• Exercise data:
++++++++++++++++++++
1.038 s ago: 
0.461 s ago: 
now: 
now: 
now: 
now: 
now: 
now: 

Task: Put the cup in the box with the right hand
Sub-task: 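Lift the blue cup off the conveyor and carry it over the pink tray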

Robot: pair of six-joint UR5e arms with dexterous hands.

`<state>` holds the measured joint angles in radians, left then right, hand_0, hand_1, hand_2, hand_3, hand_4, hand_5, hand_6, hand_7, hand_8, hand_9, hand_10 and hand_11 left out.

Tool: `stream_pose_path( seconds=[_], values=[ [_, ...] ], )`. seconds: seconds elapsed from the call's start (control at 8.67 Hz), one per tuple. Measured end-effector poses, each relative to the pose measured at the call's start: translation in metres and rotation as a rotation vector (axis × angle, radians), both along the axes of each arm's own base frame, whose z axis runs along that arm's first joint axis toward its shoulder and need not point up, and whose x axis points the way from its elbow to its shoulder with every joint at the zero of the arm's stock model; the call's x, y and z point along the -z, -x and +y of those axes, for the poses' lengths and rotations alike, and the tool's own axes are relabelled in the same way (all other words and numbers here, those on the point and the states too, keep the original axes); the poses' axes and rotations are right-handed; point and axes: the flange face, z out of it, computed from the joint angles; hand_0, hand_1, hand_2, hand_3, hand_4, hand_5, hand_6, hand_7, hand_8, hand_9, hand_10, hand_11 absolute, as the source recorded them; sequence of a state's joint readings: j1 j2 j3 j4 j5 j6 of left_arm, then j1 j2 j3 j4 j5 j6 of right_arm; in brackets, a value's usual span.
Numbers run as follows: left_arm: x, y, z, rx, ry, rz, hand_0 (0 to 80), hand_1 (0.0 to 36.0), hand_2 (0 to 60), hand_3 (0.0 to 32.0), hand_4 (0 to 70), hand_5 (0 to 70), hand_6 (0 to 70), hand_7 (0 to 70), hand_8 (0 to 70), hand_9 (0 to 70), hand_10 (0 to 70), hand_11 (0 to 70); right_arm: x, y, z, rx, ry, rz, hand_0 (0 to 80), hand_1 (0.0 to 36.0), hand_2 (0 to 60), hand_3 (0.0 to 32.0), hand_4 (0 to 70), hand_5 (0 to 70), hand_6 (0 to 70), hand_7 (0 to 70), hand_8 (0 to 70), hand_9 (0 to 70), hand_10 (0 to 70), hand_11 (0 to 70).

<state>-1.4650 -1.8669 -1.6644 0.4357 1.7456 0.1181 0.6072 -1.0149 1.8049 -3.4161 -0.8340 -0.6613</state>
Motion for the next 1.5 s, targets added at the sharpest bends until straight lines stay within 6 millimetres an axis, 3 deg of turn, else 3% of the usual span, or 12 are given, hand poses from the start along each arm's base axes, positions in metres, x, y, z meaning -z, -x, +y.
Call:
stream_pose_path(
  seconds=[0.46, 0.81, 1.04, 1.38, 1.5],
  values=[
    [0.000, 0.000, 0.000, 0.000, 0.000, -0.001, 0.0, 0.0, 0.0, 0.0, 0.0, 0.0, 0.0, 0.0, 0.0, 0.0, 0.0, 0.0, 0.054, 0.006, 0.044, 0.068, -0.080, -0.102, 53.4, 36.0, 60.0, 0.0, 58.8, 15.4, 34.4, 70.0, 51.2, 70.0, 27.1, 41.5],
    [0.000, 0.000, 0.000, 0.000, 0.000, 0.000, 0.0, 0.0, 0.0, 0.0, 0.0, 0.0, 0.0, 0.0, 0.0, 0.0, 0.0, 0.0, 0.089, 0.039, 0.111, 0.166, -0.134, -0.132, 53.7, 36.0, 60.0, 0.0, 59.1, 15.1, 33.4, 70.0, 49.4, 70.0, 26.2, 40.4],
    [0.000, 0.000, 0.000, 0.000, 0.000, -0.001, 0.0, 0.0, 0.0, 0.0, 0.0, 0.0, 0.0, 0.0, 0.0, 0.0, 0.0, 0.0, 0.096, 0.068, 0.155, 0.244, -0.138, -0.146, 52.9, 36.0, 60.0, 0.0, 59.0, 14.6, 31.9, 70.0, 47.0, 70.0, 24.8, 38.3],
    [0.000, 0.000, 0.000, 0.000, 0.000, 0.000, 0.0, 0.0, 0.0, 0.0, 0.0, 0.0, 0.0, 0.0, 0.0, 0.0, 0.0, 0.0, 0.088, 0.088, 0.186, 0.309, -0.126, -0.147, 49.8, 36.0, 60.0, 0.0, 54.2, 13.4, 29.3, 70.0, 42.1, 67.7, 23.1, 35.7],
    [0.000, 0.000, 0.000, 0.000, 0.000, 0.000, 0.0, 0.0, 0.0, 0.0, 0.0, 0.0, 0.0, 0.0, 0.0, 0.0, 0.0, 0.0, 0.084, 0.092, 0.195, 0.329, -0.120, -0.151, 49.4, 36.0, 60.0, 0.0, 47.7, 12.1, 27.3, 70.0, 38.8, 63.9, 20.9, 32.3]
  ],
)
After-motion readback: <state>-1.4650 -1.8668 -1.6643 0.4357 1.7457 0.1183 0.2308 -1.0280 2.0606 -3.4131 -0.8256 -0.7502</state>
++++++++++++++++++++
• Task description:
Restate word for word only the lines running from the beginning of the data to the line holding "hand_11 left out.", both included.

• Solution below:
1.038 s ago: 
0.461 s ago: 
now: 
now: 
now: 
now: 
now: 
now: 

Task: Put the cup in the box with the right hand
Sub-task: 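Lift the blue cup off the conveyor and carry it over the pink tray
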
Robot: pair of six-joint UR5e arms with dexterous hands.

`<state>` holds the measured joint angles in radians, left then right, hand_0, hand_1, hand_2, hand_3, hand_4, hand_5, hand_6, hand_7, hand_8, hand_9, hand_10 and hand_11 left out.

Nothing remains to be answered in this exercise.